▶ Task objective
I would like you to print all the records below exactly as they are.

▶ Given data
:::

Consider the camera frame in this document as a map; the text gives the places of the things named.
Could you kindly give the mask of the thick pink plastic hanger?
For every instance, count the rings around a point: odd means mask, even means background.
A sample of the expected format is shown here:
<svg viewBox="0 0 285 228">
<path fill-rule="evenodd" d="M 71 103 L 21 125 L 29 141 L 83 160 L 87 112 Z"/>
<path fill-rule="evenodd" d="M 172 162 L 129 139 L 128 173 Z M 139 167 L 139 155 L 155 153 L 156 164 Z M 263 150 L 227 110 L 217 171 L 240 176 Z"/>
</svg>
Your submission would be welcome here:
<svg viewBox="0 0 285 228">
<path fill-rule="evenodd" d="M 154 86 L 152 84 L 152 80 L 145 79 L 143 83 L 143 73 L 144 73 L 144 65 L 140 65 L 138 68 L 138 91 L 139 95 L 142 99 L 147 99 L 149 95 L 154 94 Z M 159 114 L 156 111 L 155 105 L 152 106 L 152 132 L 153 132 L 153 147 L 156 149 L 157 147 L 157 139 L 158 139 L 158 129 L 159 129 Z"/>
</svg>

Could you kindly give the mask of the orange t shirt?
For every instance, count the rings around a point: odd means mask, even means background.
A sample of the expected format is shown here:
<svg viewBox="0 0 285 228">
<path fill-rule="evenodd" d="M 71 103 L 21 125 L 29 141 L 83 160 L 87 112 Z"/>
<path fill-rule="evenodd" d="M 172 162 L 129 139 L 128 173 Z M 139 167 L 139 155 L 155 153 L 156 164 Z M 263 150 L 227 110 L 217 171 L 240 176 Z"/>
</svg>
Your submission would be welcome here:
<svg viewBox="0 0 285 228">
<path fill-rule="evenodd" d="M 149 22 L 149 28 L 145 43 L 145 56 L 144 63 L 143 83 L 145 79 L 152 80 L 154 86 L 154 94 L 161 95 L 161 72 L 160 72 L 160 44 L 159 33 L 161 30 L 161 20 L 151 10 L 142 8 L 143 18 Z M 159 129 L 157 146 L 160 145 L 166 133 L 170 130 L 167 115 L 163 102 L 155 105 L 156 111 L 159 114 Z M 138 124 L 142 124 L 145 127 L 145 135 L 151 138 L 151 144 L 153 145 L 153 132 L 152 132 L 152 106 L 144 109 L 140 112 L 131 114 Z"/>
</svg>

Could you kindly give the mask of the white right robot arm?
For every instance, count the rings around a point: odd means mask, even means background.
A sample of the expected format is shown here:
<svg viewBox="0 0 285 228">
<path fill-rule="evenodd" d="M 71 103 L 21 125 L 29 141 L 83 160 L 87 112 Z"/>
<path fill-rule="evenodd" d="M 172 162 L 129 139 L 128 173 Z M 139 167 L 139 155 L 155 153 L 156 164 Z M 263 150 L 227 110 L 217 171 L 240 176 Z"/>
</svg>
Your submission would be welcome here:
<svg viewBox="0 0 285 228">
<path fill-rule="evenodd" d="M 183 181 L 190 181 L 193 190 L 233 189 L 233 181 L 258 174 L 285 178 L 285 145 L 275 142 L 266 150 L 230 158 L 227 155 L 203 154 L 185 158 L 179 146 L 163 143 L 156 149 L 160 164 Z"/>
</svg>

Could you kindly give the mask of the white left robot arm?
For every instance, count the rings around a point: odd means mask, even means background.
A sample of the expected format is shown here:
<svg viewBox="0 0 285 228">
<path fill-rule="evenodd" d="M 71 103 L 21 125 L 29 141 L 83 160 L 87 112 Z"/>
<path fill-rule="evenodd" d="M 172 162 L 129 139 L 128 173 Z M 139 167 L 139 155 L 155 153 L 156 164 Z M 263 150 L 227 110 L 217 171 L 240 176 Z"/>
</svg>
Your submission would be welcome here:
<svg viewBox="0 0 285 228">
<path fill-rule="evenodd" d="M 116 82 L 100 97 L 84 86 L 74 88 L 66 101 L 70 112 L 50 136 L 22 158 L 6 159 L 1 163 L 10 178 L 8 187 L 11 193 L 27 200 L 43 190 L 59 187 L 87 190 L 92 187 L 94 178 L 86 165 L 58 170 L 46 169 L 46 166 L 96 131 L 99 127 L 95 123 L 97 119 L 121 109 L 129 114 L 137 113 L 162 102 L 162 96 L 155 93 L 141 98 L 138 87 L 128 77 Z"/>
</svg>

:::

▶ Response to this exercise
Consider the camera frame in this document as a map; the text gives the places of the things named.
Could you kindly give the mask of the thick pink plastic hanger?
For every instance, count the rings around a point: odd means mask, even means background.
A sample of the expected format is shown here:
<svg viewBox="0 0 285 228">
<path fill-rule="evenodd" d="M 71 103 L 21 125 L 29 141 L 83 160 L 87 112 Z"/>
<path fill-rule="evenodd" d="M 172 162 L 129 139 L 128 173 Z M 139 167 L 139 155 L 155 153 L 156 164 Z M 263 150 L 227 110 L 217 171 L 240 176 Z"/>
</svg>
Your submission would be welcome here:
<svg viewBox="0 0 285 228">
<path fill-rule="evenodd" d="M 154 86 L 152 84 L 152 80 L 145 79 L 143 83 L 143 73 L 144 73 L 144 65 L 140 65 L 138 68 L 138 91 L 139 95 L 142 99 L 147 99 L 149 95 L 154 94 Z M 159 114 L 156 111 L 155 105 L 152 106 L 152 132 L 153 132 L 153 147 L 156 149 L 157 147 L 157 139 L 158 139 L 158 129 L 159 129 Z"/>
</svg>

Could you kindly give the mask of the orange t shirt?
For every instance, count the rings around a point: odd means mask, even means background.
A sample of the expected format is shown here:
<svg viewBox="0 0 285 228">
<path fill-rule="evenodd" d="M 71 103 L 21 125 L 29 141 L 83 160 L 87 112 Z"/>
<path fill-rule="evenodd" d="M 172 162 L 129 139 L 128 173 Z M 139 167 L 139 155 L 155 153 L 156 164 Z M 263 150 L 227 110 L 217 171 L 240 176 Z"/>
</svg>
Your submission would be welcome here:
<svg viewBox="0 0 285 228">
<path fill-rule="evenodd" d="M 149 22 L 149 28 L 145 43 L 145 56 L 144 63 L 143 83 L 145 79 L 152 80 L 154 86 L 154 94 L 161 95 L 161 72 L 160 72 L 160 44 L 159 33 L 161 30 L 161 20 L 151 10 L 142 8 L 143 18 Z M 159 129 L 157 146 L 160 145 L 166 133 L 170 130 L 167 115 L 163 102 L 155 105 L 156 111 L 159 114 Z M 138 124 L 142 124 L 145 127 L 145 135 L 151 138 L 151 144 L 153 145 L 153 132 L 152 132 L 152 106 L 144 109 L 140 112 L 131 114 Z"/>
</svg>

Could you kindly give the mask of the white right robot arm?
For every instance, count the rings around a point: odd means mask, even means background.
A sample of the expected format is shown here:
<svg viewBox="0 0 285 228">
<path fill-rule="evenodd" d="M 71 103 L 21 125 L 29 141 L 83 160 L 87 112 Z"/>
<path fill-rule="evenodd" d="M 172 162 L 129 139 L 128 173 Z M 139 167 L 139 155 L 155 153 L 156 164 Z M 263 150 L 227 110 L 217 171 L 240 176 Z"/>
</svg>
Your submission would be welcome here:
<svg viewBox="0 0 285 228">
<path fill-rule="evenodd" d="M 183 181 L 190 181 L 193 190 L 233 189 L 233 181 L 258 174 L 285 178 L 285 145 L 275 142 L 266 150 L 230 158 L 227 155 L 203 154 L 185 158 L 179 146 L 163 143 L 156 149 L 160 164 Z"/>
</svg>

Could you kindly give the mask of the white left robot arm?
For every instance, count the rings around a point: odd means mask, even means background.
A sample of the expected format is shown here:
<svg viewBox="0 0 285 228">
<path fill-rule="evenodd" d="M 71 103 L 21 125 L 29 141 L 83 160 L 87 112 Z"/>
<path fill-rule="evenodd" d="M 172 162 L 129 139 L 128 173 Z M 139 167 L 139 155 L 155 153 L 156 164 Z M 263 150 L 227 110 L 217 171 L 240 176 Z"/>
</svg>
Your submission would be welcome here:
<svg viewBox="0 0 285 228">
<path fill-rule="evenodd" d="M 116 82 L 100 97 L 84 86 L 74 88 L 66 101 L 70 112 L 50 136 L 22 158 L 6 159 L 1 163 L 10 178 L 8 187 L 11 193 L 27 200 L 43 190 L 59 187 L 87 190 L 92 187 L 94 178 L 86 165 L 58 170 L 46 169 L 46 166 L 96 131 L 99 127 L 95 123 L 97 119 L 121 109 L 129 114 L 137 113 L 162 102 L 162 96 L 155 93 L 141 98 L 138 87 L 128 77 Z"/>
</svg>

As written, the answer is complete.